Japan Unveils Stimulus—Don’t Get Too Excited Yet
Japan's $117 billion economic stimulus package is a positive start to revive a frail economy. But the government needs to follow this up with long term structural changes and the central bank has to chip in with some bold moves — otherwise disappointment is sure to follow, analysts said Friday.
Faced with an economy in recession, Japan's new government unveiled the country's biggest spending boost since the financial crisis and one it hopes will boost economic growth by 2 percentage points and create 600,000 jobs.
Japan's economy, the world's third largest, has contracted for two quarters running, pushed into a recession by weak global demand for its exports.
"Japan's economy has been very weak over the past couple of quarters and some stimulus is necessary to get the growth rate up at least over the near term," Thomas Byrne, senior vice president at Sovereign Risk Group, Moody's Investors Service, told CNBC Asia's "The Call." "Other things are necessary to keep the growth rate up over the longer-term though."
Shinzo Abe, who became Japan's new prime minister last month after his Liberal Democratic Party was returned to power with a comfortable election win, has promised to revive the economy and urged the central bank to introduce aggressive monetary easing and double its inflation target to 2 percent.
(Read More: Bank of Japan to Consider Easing Again in January)
But analysts said that Friday's stimulus measures are likely to have only a short-term boost and should be just the start of steps needed to really kick start the Japanese economy.
"The latest package is big and I expect there would be a bigger bump to growth, but I would also expect that it would have the same short-lived impact as past stimulus and growth would fall back," said Tim Condon, head of research, Asia ING Financial Markets in Singapore. "I would be much more positive if the Bank of Japan (BOJ) says it agrees with Mr Abe and that it is going to change the way it does do monetary policy and become much more accommodative."
The expectation of aggressive monetary easing and a much bolder BOJ since Abe, who was prime minister in 2006-2007, returned to power has sparked a bull run in Japanese markets.
Tokyo's benchmark stock index, the Nikkei 225, has soared more than 20 percent since mid-November, while the yen has fallen roughly 11 percent in anticipation of aggressive monetary easing. The Nikkei hit a fresh 23-month high on Friday following the release of the stimulus package.
The BOJ is expected to discuss the government's proposal to lift its inflation target to 2 percent from 1 percent and easing monetary policy when it meets later this month.
"We think there is going to be a significant easing by the BOJ and what we're seeing in the yen is a re-pricing ahead of that announcement," said Condon.
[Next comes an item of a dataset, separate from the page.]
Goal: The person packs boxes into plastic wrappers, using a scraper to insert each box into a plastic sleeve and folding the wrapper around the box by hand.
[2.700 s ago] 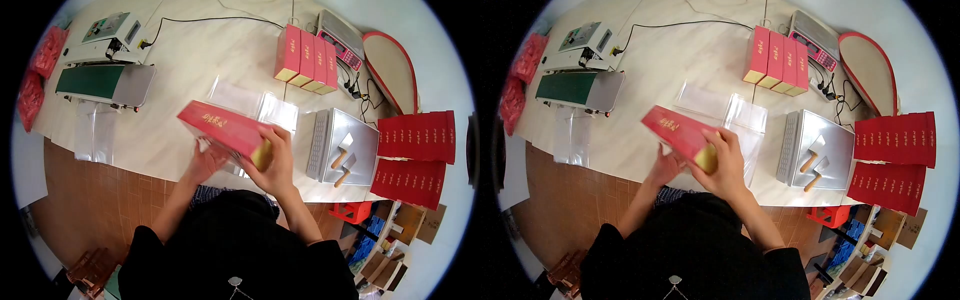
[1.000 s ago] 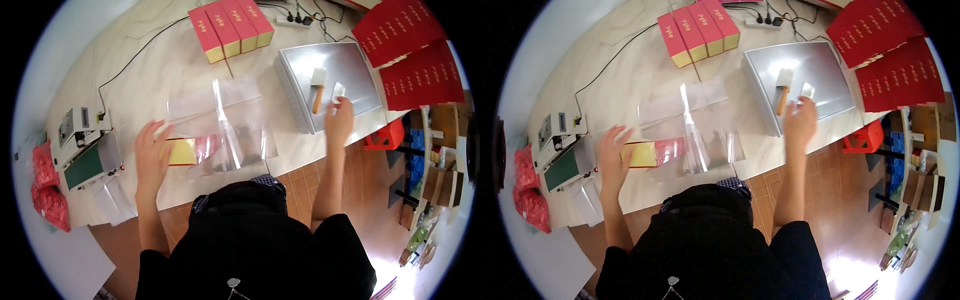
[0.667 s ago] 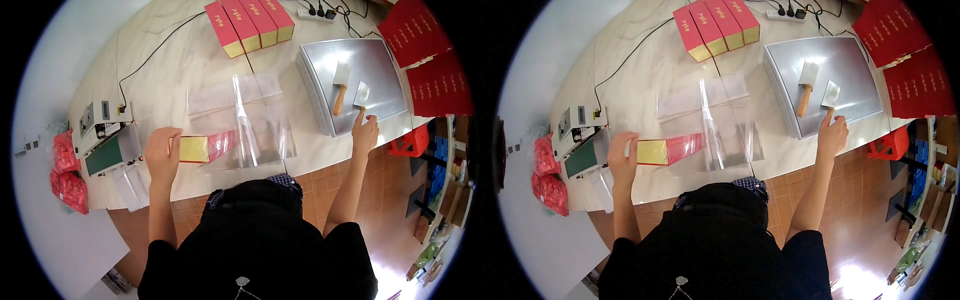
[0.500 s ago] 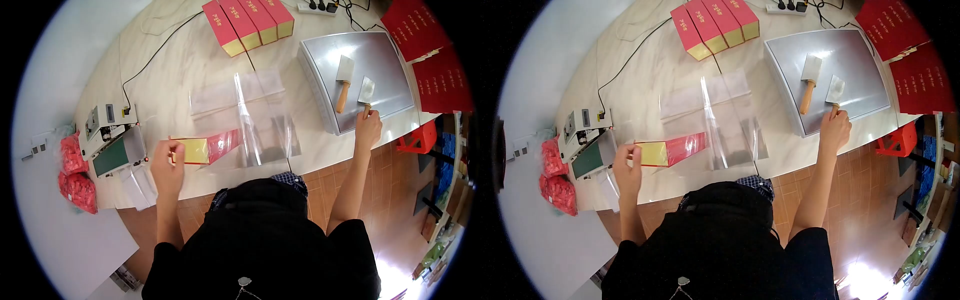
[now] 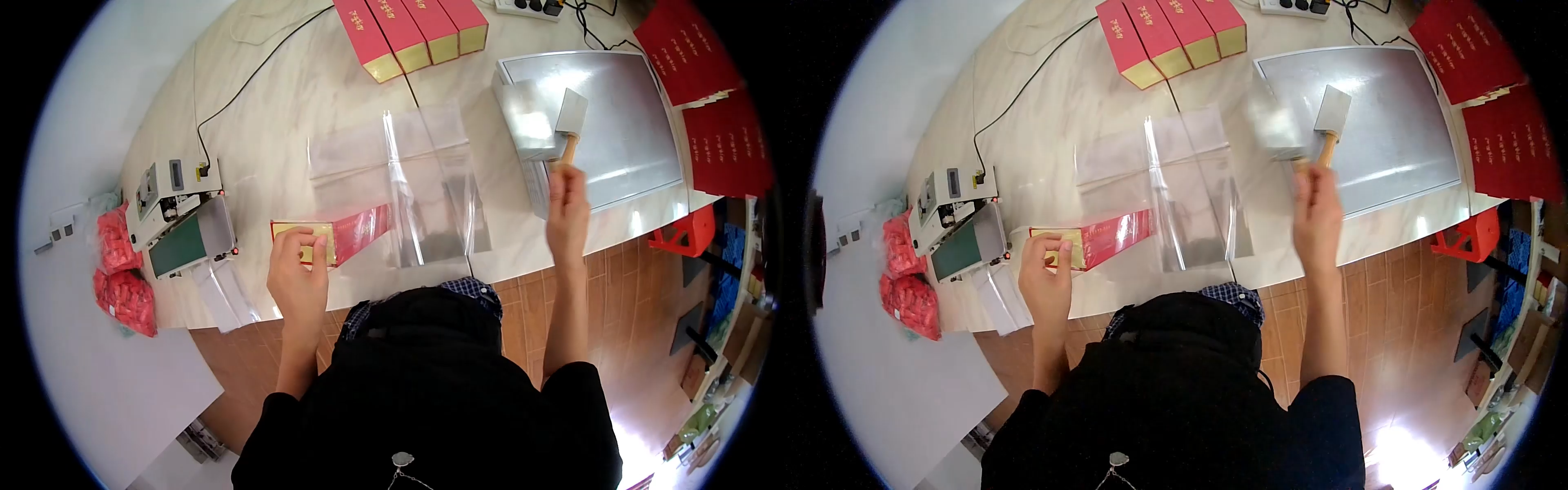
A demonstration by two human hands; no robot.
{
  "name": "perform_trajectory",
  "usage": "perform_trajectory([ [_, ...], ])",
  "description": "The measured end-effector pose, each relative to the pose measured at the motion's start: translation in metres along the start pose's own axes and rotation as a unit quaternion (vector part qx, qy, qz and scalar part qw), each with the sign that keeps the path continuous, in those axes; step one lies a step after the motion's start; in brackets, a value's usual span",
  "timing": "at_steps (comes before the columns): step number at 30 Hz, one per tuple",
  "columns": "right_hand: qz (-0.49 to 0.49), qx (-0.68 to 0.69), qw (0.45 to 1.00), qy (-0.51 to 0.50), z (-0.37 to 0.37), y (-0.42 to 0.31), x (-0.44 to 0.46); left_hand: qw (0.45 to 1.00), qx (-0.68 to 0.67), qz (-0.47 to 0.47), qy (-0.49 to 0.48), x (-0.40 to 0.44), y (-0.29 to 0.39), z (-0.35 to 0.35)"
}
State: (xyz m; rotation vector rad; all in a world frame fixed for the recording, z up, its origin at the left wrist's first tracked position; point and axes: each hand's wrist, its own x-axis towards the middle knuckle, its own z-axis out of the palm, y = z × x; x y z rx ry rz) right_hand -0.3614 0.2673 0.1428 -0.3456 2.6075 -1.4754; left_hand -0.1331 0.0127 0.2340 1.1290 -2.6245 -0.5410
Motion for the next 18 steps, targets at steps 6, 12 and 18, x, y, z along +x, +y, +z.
perform_trajectory([
  [6, -0.232, 0.024, 0.941, -0.244, 0.035, -0.046, -0.014, 0.999, -0.032, -0.020, 0.015, 0.000, -0.018, 0.002],
  [12, -0.299, 0.029, 0.879, -0.370, 0.046, -0.072, -0.023, 0.998, -0.066, -0.008, 0.008, 0.008, -0.031, -0.002],
  [18, -0.308, 0.018, 0.867, -0.392, 0.051, -0.086, -0.030, 0.998, -0.060, -0.015, -0.029, 0.016, -0.044, -0.001],
])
"If we are wrong and they don't deliver and there is nothing dramatic announced either at the next meeting or when the new governor takes over, we will see a retracement of the yen and Nikkei," he added referring to a change in the Bank of Japan governor that is expected to take place in April.
Don't Forget Long-Term Reforms
Along-side a bold monetary policy and a short-term fiscal boost, Abe also needs to implement long-term reforms to maintain the upbeat mood in markets towards Japan, analysts said.
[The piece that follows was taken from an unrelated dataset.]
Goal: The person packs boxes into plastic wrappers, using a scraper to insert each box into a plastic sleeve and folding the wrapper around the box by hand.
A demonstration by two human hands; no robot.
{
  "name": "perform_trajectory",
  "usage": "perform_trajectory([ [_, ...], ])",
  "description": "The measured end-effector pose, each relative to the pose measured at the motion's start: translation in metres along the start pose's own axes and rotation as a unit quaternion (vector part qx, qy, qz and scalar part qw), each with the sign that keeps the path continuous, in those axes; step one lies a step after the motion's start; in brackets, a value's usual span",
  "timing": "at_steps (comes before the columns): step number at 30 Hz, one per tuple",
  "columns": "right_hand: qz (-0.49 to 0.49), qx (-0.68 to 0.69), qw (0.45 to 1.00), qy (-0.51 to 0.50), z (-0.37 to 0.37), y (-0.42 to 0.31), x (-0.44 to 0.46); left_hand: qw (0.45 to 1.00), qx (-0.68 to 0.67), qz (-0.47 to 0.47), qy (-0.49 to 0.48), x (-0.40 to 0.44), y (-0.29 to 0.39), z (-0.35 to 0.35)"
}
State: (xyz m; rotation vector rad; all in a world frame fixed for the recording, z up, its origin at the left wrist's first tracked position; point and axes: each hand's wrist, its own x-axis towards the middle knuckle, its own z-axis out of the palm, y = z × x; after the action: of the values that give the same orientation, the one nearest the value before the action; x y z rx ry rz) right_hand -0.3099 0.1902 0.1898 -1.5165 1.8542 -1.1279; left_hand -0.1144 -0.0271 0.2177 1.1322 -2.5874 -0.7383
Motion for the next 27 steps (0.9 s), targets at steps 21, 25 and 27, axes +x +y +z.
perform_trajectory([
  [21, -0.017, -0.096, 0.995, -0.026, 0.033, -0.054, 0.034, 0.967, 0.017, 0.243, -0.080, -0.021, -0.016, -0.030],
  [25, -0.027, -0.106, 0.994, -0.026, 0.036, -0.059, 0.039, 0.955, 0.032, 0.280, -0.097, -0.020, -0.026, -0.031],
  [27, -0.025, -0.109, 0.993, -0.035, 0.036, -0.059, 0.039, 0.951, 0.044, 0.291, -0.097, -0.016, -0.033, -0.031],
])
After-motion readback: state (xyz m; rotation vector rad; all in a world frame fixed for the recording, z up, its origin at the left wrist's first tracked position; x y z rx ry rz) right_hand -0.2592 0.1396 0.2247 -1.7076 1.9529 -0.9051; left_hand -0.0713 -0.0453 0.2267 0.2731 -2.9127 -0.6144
"We need to see what kind of structural change they (the government) will agree on. At the end of the day the main hopes hinge on coordinated action yielding results rather than the fiscal stimulus in itself," said Vishnu Varathan, market economist at Mizuho Corporate Bank.
Long-term changes to lift the growth potential of Japan's economy should include deregulating labor and financial markets, analysts said.
"Overall we see Japan recovering on a cyclical basis, but they still have a lot of structural issues," said Barclays' investment strategist Wellian Wiranto. "We see the stimulus being helpful on a cyclical basis and the economy should pick-up this year, with growth of 0.8 percent and 1 percent next year, which by Japanese standards is actually quite good."
Byrne at Moody's Investors Services added that he would also want to see further reforms before becoming more upbeat about Japan's long-term growth prospects.
"The significant reforms we're really looking for is a growth policy. We know that Japan has a huge government debt but yet, you can take a view that Japan has more of a growth problem than a debt problem," he said. "If Japan can get its growth rate up through a package of structural reforms, and probably a weaker yen is an element of this, Japan could grow out of its debt problem."
Japan has one of the highest debt-to-GDP ratios in the world, standing at about 233 percent in 2012.